Imagine you have codified, or specified each task you do in your company as a defined set of steps, with pre-requisites like the time it takes to carry out the task, the money or materials the task consumes, the amount of pay for the person performing the task - and at the end of the task it outputs either a result, or a usable product. This product could even be used as required input for doing another task.
Now suppose a company like Hashnode codified all of their tasks this way. Certain sets of tasks could be arranged into workflows, and tasks and workflows could be assigned to the human employees. These are the available 'agents' capable of performing tasks.
With a codified organization like this things like inventory tracking, scheduling, billing, etc can be automated because they are predictable.
Let's say some tasks can be outsourced or automated via software, as long as the workflow provides the right inputs (time, money, materials) the other company or software performs the task should be able to provide a usable result or output. It doesn't matter whether the agents performing the task are human employees, other organizations, or software, you can operate your organization running workflows using all types of agents interchangeably for the same tasks.
So back to the question - what if somebody like Hashnode were to write software agents for all of the tasks, for all of their workflow in the organization. 100% automateable.
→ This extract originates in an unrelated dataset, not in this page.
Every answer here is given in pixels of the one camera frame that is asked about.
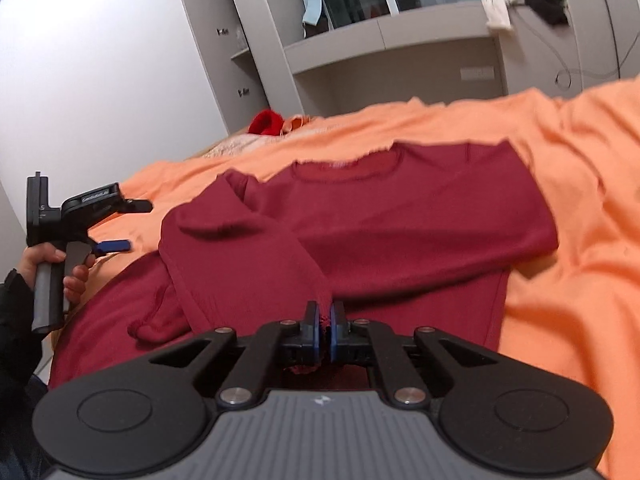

It would no longer need the human agents to perform tasks, so unless there was a benefit to using humans (time, money, materials) it would make more sense to just have humans running the organization as the only humans in the organization.
They could still be 'employing' other humans if they outsource tasks to other organizations, so having more people running more organizations helps you build up other entrepreneurs.
I can envision a future where a process of codifying tasks, building workflows, and creating the scheduling, billing, and logistics software around those tasks and workflows could pave the road between 100% human-run organizations, allow people to automate gradually piece-by-piece over time, and eventually end up with a 100% automated organization.
What excites me about the idea of codified organizations or workflows is that just like sharing a Sim City save file if you build a city that runs well, others might be able to clone or fork your codified organization like forking a software project. If there were open-source examples for things like companies, charities, schools, hospitals, churches, libraries, stores, etc. you could offer people around the world a lot of value to improve their communities.
The other exciting part of a future like this is for whatever skill set you can perform as a human, there would be work in developing software agents that capture some of that flexibility, and interface well with the inputs and outputs people's organizations require. As long as you are human you should be able to find ways of capturing aspects of that and writing them up as software.